Some really smart person said that the first rule of gun fighting is to have a gun. If you are nervous about being able to properly conceal, you will eventually stop carrying all the time, and when you do that, you are just guessing at when you will need to defend yourself. That is a low percentage gamble.

By all means, carry a 9mm or bigger if you can. There's no question that that's the best, but if you just can't manage it, get something that you can manage and learn to shoot it well enough to give yourself a chance...and get used to the idea that you will need more than one gun.


----------



## SIGness (Oct 14, 2009)

No reason to write a book here.

9mm luger, I would go with nothing smaller in this day and age.


----------



## Freedom1911 (Oct 22, 2009)

volusiaj
seems a lot of people are asking the same questions lately.
Before you buy. You might consider this pistol.








a slim 9mm for CCW, the soon to come Bersa 9 BPCC 9mm
I believe it is an 8+1 single stack mag.

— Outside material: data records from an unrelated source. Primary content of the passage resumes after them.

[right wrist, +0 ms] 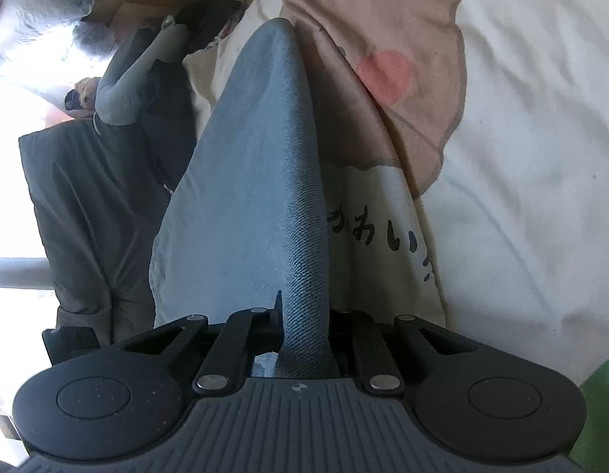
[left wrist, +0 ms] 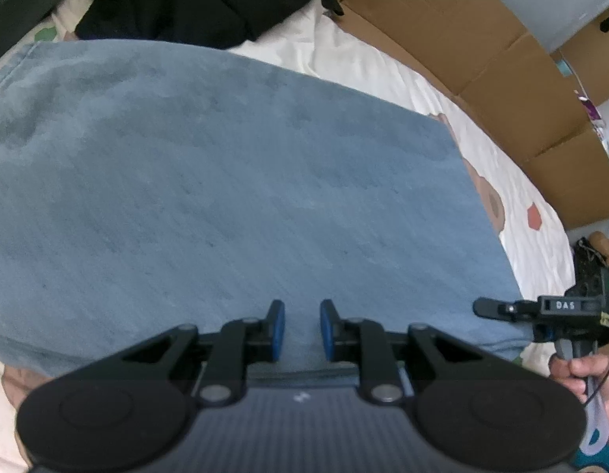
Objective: Fold clothes
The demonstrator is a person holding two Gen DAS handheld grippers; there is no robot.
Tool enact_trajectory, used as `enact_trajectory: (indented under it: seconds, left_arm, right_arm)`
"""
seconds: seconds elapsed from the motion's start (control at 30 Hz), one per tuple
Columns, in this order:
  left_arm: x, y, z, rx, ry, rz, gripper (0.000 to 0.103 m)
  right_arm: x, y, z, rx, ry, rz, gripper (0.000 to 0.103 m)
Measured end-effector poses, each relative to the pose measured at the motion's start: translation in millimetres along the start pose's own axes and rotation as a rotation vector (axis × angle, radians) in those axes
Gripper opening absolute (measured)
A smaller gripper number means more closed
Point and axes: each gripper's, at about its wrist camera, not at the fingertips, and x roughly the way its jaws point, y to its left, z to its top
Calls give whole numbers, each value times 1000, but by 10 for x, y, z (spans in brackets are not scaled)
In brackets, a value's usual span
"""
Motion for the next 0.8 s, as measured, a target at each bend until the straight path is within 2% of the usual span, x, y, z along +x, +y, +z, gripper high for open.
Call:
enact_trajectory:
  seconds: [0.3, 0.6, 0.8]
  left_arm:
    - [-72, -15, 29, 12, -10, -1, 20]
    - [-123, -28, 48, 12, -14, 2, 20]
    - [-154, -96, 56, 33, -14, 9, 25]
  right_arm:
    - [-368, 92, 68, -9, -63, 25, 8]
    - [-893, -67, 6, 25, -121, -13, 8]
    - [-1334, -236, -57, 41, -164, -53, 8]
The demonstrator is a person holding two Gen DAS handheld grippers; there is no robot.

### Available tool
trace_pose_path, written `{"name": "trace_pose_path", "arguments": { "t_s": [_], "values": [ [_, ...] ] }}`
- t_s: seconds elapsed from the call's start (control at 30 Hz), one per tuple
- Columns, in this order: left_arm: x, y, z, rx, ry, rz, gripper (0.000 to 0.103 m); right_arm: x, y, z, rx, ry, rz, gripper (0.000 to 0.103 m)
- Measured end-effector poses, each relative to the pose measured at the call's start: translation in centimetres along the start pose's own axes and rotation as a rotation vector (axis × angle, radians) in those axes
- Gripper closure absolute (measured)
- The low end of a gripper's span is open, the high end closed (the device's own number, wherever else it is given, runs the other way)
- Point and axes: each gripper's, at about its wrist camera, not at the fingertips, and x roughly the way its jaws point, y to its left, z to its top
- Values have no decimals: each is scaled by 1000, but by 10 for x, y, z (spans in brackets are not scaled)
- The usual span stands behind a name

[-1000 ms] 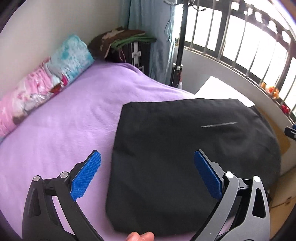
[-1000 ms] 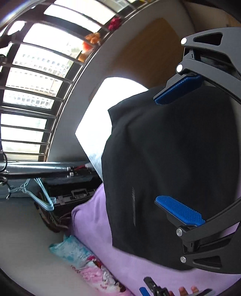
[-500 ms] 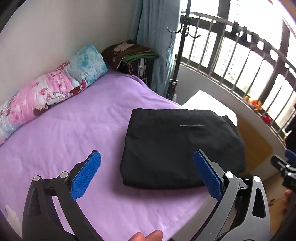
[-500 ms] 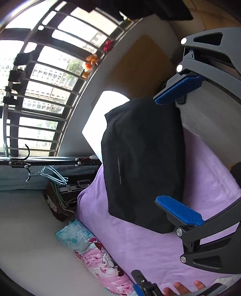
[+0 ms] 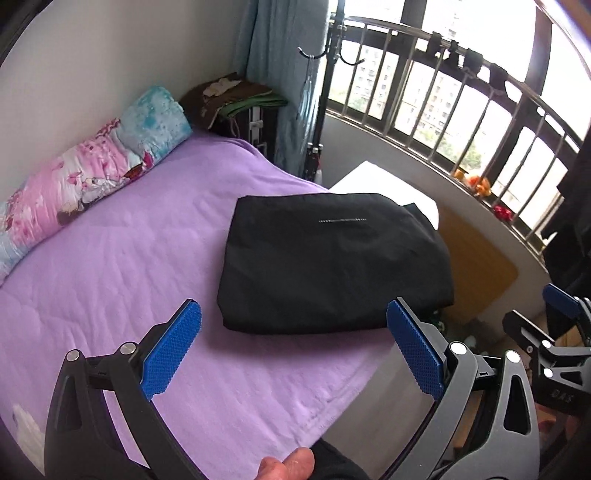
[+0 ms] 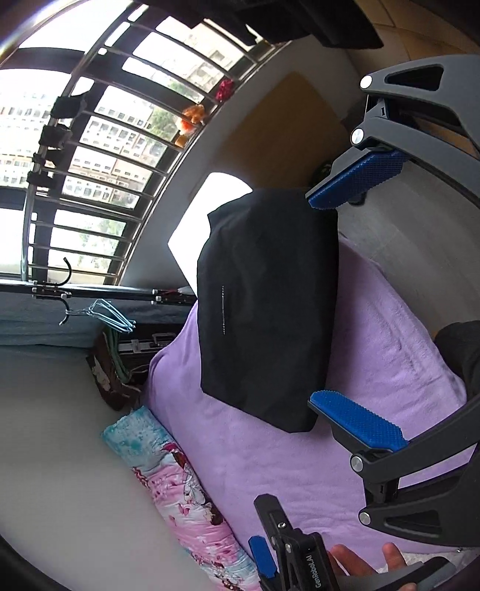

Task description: Fold large clothes

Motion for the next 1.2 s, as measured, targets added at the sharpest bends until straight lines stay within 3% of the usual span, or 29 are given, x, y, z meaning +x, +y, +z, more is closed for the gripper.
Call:
{"name": "trace_pose_path", "arguments": {
  "t_s": [0.2, 1.2],
  "values": [
    [2, -5, -3, 18, -8, 28, 6, 6, 0, -5, -7, 17, 10, 6],
    [-10, -11, -5, -2, -34, -31, 6, 2, -5, -11, 7, 7, 53, 6]
  ]
}}
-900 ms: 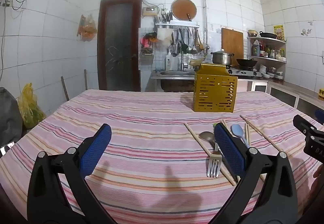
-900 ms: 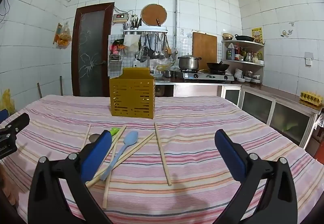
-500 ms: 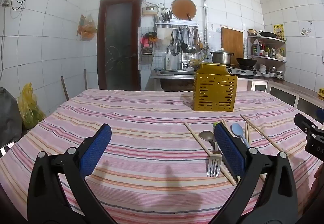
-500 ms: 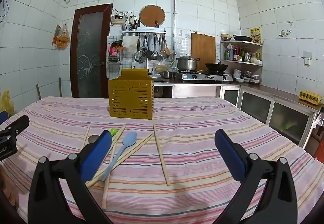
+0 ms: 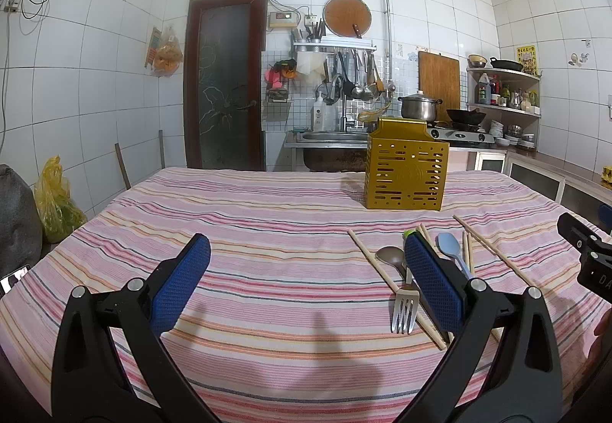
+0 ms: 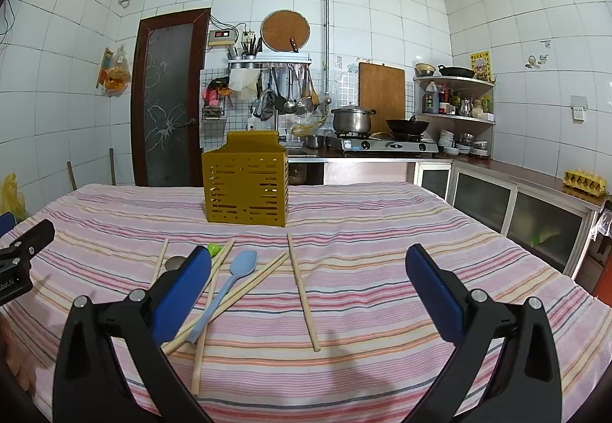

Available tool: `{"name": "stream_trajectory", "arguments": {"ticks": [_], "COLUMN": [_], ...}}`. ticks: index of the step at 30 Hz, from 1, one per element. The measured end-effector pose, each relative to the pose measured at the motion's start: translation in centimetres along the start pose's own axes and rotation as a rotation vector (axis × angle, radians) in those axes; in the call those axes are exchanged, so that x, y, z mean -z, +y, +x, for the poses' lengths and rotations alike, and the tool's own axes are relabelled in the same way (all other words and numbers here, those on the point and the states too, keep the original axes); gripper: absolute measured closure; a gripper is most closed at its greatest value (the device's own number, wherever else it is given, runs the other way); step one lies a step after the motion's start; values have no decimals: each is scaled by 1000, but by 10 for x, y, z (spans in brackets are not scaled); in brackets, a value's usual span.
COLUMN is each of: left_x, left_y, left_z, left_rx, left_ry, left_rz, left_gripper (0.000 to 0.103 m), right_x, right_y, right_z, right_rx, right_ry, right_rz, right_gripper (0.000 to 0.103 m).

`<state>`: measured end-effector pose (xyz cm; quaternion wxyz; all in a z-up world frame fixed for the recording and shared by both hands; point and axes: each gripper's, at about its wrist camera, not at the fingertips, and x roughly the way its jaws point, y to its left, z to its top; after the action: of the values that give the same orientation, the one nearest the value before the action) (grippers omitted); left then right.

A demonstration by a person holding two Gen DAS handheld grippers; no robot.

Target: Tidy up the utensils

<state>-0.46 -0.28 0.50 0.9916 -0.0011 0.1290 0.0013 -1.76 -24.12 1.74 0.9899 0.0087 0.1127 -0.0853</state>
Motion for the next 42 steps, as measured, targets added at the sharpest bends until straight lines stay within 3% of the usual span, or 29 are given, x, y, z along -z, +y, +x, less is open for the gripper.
{"name": "stream_trajectory", "arguments": {"ticks": [42], "left_x": [2], "left_y": [-1], "left_z": [5], "left_rx": [-1], "left_ry": [5], "left_rz": [4], "left_gripper": [5], "right_x": [-1], "right_y": [-8], "right_z": [-1], "right_rx": [18], "right_ry": [-2], "right_rz": [20], "right_gripper": [4]}}
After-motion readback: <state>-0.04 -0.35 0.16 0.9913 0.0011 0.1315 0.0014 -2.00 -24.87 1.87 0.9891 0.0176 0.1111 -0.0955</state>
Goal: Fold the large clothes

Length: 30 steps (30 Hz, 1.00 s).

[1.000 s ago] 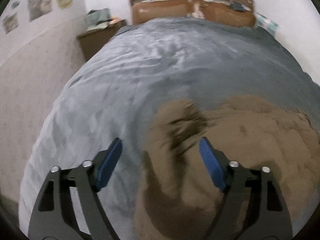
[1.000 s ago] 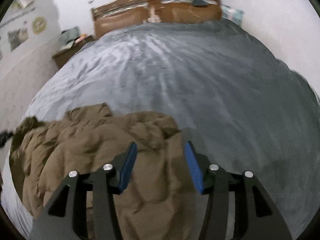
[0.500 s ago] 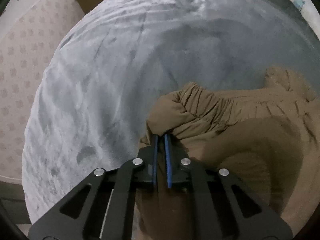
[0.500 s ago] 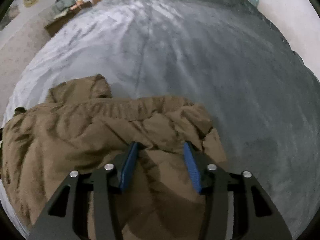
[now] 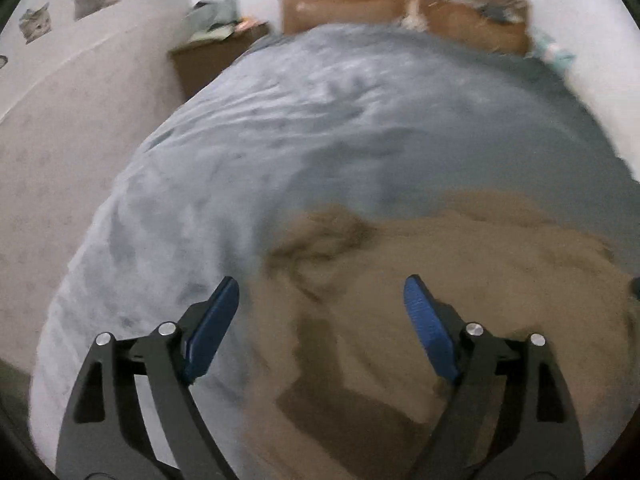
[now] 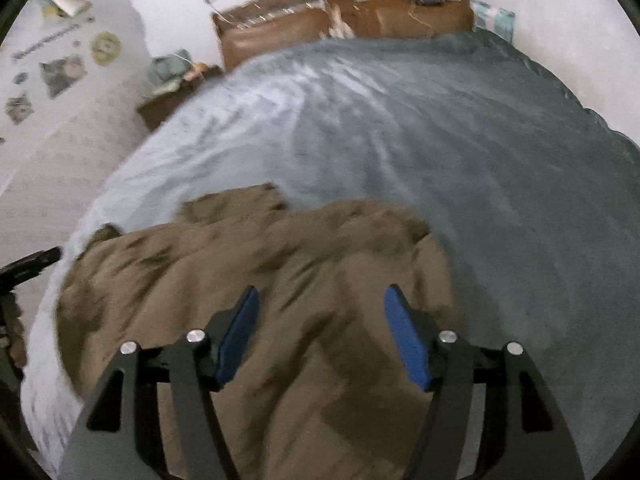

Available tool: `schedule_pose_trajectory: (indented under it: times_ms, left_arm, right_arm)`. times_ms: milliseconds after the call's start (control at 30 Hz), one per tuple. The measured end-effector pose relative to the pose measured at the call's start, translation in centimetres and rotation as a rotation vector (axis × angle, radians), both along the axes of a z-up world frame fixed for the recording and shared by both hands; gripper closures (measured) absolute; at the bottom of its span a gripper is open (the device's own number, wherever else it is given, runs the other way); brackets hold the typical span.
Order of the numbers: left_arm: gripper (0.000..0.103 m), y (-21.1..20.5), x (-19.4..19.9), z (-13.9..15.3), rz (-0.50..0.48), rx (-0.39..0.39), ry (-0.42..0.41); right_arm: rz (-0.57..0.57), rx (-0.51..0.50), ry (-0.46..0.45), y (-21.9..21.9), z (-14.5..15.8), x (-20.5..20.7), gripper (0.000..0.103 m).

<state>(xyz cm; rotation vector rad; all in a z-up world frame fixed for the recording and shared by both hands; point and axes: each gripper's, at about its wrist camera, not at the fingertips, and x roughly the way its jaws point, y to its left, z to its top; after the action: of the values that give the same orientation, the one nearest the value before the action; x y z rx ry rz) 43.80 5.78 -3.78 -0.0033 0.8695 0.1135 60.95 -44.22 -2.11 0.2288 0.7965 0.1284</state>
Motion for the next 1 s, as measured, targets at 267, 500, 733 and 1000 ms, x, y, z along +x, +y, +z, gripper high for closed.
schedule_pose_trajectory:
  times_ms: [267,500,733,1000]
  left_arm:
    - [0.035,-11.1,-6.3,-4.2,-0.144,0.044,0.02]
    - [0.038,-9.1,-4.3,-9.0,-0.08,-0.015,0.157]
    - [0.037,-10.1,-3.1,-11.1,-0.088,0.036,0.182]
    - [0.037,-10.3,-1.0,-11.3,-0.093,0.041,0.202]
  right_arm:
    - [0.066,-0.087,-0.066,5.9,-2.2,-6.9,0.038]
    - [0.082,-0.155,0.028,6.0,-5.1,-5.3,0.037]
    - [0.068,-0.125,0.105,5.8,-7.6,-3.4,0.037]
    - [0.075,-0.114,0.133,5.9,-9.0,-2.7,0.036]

And should be priced at about 350.00


----------



## PhilR. (Apr 25, 2007)

During the summer, I tend to carry my P3AT more than anything else, but I have to say that if you are going to get just one carry gun, then make it a 9mm. More power, cheaper to shoot, more model choices, and more types of range or SD loads to choose from. There are small nines that you can easily conceal. Take a close look at the Kahr CW9 or the more expensive PM9. The PM is only slightly larger than some .380's, and smaller than the larger .380's. The CW is about 1/2" longer/taller, and can often be found for under $450.

My PM9 is carried most during the other three seasons, unless I'm going to the big city, in which case I carry a Glock or a .357 mag......


----------



## tateb24 (Oct 22, 2009)

9mm is a NATO round, which means countries are always producing it, there is less likely to ever be a serious shortage of this round as long as militaries are producing it. The cost is somewhat reasonable.

380 Automatic Colt Pistol is not a NATO round, when the supplies get low and people start snapping it up, the demand will drive the cost through the roof. Like we all saw in the past year.

I say stick with 9mm.


----------



## volusiaj (Oct 19, 2009)

Thanks everyone for their insight on the ammo. It seems the consensus is to stay with 9 so I think I will! Thanks again ... the internet is AWESOME!


----------



## cluznar (Mar 11, 2012)

*.380 or 9mm*

I carry either a .380 or 9mm and trust both. I carry a Bersa Thunder .380 loaded with Corbon Pwrball 70 gr ammo and at times I carry a Ruger SR9c 9mm loaded with Hornady Critical Defense 115 gr ammo. Either one will do the job.


----------



## Russ (Aug 19, 2011)

This is a very old thread and a lot has changed including 9mm pocket guns that are close in size to a 380. 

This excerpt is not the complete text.